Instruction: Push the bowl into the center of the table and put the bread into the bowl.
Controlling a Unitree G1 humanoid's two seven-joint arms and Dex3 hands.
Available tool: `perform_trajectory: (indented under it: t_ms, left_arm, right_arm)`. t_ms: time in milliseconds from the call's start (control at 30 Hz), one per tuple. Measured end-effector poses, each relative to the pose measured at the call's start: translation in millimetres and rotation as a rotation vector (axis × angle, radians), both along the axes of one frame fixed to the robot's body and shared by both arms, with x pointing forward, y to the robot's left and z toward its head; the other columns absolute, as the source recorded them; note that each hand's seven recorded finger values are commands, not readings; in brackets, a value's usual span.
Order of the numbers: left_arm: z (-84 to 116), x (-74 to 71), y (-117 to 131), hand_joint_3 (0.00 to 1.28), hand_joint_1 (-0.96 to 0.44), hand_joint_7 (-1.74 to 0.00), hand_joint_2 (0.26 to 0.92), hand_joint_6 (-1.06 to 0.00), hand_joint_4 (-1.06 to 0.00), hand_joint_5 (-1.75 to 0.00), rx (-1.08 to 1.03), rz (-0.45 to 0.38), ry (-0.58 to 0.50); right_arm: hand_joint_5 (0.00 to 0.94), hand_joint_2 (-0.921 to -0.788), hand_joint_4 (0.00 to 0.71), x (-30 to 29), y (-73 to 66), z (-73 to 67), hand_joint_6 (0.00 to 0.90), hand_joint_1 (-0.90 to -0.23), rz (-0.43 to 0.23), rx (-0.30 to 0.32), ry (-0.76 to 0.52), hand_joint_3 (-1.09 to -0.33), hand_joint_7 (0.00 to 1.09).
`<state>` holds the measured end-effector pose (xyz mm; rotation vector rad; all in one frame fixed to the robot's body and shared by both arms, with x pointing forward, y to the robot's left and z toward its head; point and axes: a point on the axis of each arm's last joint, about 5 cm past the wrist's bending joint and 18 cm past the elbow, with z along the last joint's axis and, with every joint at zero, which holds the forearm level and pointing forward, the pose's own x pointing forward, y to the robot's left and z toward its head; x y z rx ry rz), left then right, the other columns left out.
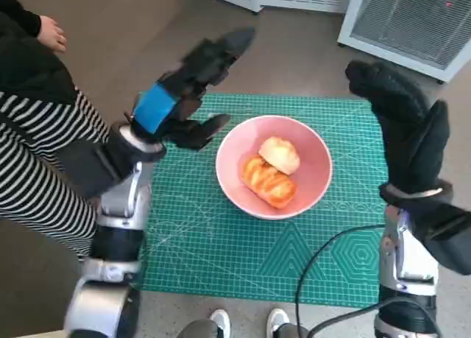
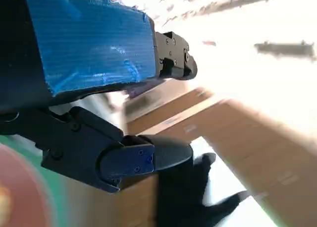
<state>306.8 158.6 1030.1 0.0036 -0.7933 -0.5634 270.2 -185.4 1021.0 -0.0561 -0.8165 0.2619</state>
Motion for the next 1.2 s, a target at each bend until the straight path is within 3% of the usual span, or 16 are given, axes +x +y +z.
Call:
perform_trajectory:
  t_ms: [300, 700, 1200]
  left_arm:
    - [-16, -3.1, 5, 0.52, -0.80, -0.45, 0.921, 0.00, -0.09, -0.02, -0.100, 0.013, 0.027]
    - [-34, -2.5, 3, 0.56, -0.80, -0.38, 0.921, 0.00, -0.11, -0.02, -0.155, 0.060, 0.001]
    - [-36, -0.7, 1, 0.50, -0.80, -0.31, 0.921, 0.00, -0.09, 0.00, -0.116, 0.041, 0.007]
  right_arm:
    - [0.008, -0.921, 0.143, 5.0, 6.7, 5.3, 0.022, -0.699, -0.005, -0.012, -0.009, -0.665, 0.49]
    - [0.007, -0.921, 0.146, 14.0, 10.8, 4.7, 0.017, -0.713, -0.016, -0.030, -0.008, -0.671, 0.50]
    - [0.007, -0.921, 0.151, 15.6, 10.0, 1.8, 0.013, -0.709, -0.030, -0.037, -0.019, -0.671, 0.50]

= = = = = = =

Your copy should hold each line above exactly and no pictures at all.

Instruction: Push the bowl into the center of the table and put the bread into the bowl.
Controlling a Unitree G1 humanoid's two seven-joint arms and Dex3 hands.
Available tool: `perform_trajectory: (indented under it: t_ms, left_arm, right_arm)`. t_ms: time in milliseconds from the call's start (control at 30 Hz), one per tuple. Measured end-effector poses, each relative to the pose measured at the call's start: translation in millimetres and rotation as a rotation vector (axis × angle, radians), both along the axes of one frame fixed to the robot's body and shared by both arms, with x pointing forward, y to the robot's left and z toward its head; the other columns absolute, as the source recorded them; note that each hand's seven recorded finger values are commands, not readings; in brackets, a value's usual span.
Order of the numbers: left_arm: z (-84 to 116), x (-74 to 71), y (-117 to 131), hand_joint_3 (0.00 to 1.28), hand_joint_1 (-0.96 to 0.44), hand_joint_7 (-1.74 to 0.00), hand_joint_2 (0.26 to 0.92), hand_joint_6 (-1.06 to 0.00), hand_joint_4 (-1.06 to 0.00), hand_joint_5 (-1.75 to 0.00), rx (-1.08 to 1.03), rz (-0.45 to 0.38), ry (-0.58 to 0.50); right_arm: hand_joint_5 (0.00 to 0.94), hand_joint_2 (-0.921 to -0.788), hand_joint_4 (0.00 to 0.71), x (-30 to 29), y (-73 to 66), z (-73 to 67), hand_joint_6 (0.00 to 0.90), hand_joint_1 (-0.90 to -0.23), rz (-0.43 to 0.23), rx (-0.30 to 0.32), ry (-0.76 to 0.52), hand_joint_3 (-1.09 to -0.33), hand_joint_7 (0.00 to 1.09).
`<state>` holds the measured end-effector pose (xyz mm; rotation vector rad; all in one frame fixed to the robot's body and shared by both arms, with x pointing forward, y to the robot's left and z toward its head; point and axes: a point on the axis of each arm's last joint, about 5 cm past the wrist's bending joint and 18 cm past the elbow, with z along the last joint's axis and, with every joint at zero, which holds the forearm level and pointing forward, the pose's own x pointing forward, y to the robot's left and z toward its head; x y z rx ry rz), left then right, the other columns left out.
<state>306.8 158.6 1030.1 0.0036 -0.7933 -0.5634 270.2 -185.4 1021.0 -0.0561 -0.8165 0.2619</state>
Motion for the next 1.2 s, a target at each bend until the straight path is within 3% of the usual span, or 16 are given, axes +x +y +z.
Call:
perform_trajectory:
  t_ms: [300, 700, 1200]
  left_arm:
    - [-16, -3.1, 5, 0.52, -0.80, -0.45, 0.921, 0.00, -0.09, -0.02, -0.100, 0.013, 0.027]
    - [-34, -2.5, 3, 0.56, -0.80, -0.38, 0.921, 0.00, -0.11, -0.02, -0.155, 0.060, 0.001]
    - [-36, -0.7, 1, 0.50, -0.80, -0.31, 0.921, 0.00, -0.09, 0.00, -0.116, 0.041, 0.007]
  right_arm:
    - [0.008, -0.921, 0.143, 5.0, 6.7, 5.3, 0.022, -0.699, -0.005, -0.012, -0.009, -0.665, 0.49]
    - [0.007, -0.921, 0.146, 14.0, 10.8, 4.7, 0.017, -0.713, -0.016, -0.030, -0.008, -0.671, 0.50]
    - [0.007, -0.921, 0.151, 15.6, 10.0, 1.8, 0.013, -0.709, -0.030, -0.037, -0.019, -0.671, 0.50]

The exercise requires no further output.